Another crucial area for smart card design is the hardware implementation performance. It will not be competitive in the market if just having a very complex ciphering system but weak hardware performancein terms of ciphering time and throughput15. The issue is resolved with the proposed ciphering system that provides the right balance between the two major requirements as can be seen from the results. The real-time testing of the smart card on the Xilinx ARM-based Zynq-7000 FPGA is shown in Fig. 9. Figure 9 shows that the software is able to write and read data from the smart card memory that can be any format such as picture, text, audio and etc. The read and write process takes about less than a second.

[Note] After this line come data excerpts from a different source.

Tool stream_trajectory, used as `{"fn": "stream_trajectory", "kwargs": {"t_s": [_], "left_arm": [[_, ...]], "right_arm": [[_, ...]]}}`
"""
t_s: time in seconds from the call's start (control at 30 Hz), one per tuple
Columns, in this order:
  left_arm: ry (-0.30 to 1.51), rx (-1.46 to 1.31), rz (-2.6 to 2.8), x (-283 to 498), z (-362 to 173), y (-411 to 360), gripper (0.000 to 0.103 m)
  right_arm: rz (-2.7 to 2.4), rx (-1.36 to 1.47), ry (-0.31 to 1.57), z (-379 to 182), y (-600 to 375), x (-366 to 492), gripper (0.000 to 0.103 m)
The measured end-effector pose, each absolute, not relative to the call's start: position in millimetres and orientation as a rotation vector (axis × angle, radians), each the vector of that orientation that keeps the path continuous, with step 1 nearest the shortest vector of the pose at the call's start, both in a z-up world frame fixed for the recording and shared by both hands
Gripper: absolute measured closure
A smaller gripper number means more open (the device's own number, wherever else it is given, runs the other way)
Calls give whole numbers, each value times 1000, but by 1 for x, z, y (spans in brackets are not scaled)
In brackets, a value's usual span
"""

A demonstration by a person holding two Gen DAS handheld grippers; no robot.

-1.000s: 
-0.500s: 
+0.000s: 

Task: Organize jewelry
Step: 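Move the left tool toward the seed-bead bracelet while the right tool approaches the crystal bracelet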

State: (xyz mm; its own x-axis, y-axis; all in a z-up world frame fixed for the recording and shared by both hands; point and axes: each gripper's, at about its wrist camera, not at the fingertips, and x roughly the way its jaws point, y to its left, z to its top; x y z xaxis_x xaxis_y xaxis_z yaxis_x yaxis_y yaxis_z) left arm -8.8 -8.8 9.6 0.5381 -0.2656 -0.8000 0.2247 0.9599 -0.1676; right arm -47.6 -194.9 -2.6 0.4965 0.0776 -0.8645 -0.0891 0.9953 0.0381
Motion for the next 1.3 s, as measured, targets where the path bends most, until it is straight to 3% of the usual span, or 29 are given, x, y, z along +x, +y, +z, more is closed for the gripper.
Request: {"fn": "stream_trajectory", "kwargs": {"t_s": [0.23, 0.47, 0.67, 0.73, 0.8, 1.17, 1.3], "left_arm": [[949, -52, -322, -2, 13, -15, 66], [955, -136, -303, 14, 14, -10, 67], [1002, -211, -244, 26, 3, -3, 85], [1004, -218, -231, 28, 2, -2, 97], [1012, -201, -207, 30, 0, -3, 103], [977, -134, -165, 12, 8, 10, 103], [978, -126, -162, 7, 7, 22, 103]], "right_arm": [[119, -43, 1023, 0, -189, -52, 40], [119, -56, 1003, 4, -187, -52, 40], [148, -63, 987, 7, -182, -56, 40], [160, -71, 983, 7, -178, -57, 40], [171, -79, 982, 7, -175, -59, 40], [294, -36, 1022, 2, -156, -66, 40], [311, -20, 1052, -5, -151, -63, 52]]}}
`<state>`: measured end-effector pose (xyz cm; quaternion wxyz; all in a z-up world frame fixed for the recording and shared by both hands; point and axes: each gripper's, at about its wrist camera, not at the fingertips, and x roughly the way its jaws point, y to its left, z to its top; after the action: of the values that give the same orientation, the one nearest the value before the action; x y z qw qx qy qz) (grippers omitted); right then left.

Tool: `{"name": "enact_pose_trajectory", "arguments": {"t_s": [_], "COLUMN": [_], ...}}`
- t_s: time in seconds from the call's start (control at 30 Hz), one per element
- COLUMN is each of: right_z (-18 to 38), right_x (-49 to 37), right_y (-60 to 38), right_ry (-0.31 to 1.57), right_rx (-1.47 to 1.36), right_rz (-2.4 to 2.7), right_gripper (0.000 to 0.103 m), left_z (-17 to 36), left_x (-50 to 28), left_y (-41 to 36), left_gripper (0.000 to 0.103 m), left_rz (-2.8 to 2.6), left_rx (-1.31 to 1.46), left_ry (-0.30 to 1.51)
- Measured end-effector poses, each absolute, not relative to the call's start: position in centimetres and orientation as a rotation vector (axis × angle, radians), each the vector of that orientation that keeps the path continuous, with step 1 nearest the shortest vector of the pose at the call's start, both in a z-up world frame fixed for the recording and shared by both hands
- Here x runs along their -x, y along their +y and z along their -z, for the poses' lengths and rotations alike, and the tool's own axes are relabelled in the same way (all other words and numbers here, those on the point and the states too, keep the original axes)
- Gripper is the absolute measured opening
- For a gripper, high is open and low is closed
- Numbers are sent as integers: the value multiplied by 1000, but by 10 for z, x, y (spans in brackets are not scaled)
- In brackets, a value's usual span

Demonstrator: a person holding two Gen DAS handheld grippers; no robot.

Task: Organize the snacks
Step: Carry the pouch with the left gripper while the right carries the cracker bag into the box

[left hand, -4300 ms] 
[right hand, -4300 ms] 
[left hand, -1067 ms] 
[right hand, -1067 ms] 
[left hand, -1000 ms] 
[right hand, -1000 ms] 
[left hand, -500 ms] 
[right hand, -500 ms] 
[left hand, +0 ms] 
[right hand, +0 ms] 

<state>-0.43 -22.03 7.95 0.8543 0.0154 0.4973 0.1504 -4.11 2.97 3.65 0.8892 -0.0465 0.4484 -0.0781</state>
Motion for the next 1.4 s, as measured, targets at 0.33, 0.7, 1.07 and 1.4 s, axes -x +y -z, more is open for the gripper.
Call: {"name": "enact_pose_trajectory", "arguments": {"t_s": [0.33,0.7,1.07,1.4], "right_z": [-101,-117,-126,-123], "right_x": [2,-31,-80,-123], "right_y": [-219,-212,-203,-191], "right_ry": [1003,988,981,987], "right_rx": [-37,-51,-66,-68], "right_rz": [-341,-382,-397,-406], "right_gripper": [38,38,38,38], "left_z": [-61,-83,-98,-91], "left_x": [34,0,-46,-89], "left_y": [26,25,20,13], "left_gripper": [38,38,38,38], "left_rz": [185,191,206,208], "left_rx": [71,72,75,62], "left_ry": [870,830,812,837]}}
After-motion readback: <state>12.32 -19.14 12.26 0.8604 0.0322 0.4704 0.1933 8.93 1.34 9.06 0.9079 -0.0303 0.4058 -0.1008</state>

Therefore, the proposed memory ciphering system that is developed in the prototype smart card is working successfully.
CONCLUSION
A comparison among four types of AES-128 ciphering system for smart card have been carried out. There are conventional QDI AES, optimized Sbox QDI AES, parallel key expansion AES and a single cycle CPU synchronous AES. Result shows that the proposed ciphering system in this study that is based on a single cycle CPUAES achieves the best performance in terms of ciphering time and throughput. The system achieves 20 times higher and 7 times faster for the throughput and ciphering time, respectively than the previous ciphering system. The ciphering system process is not solely on the AES-128 encryption and decryption but includes also the scrambling and descrambling based on the user PIN key. The total smart card resource in the FPGA including the memory ciphering system is very low, that is about 3148 (2%) and 12620 (23%) for slice registers and LUTs, respectively. Therefore, the proposed system is not only providing more protection for the data in memory, but also utilizing very low gate count that helps to get a competitive cost with a very high performance.
SIGNIFICANCE STATEMENTS
The advances of attack methods on the smart card nowadays are getting more serious. Therefore, this study proposes a secured data memory ciphering system for securing information transaction between a host and the internal smart card memory. The system has been implemented with low resources, fast ciphering time and high throughput in the ARM-based FPGA Xilinx Zynq-7000 prototyping. The proposed system has been compared with other previous studies in terms of ciphering time and throughput. The proposed system in the smart card can be used in many applications including national identification (ID), financial security and health insurance.
ACKNOWLEDGMENT
This study is funded by Ministry of Education Malaysia under grant FRGS/2/2014/TK03/UKM/02/1 and GUP-2015-021.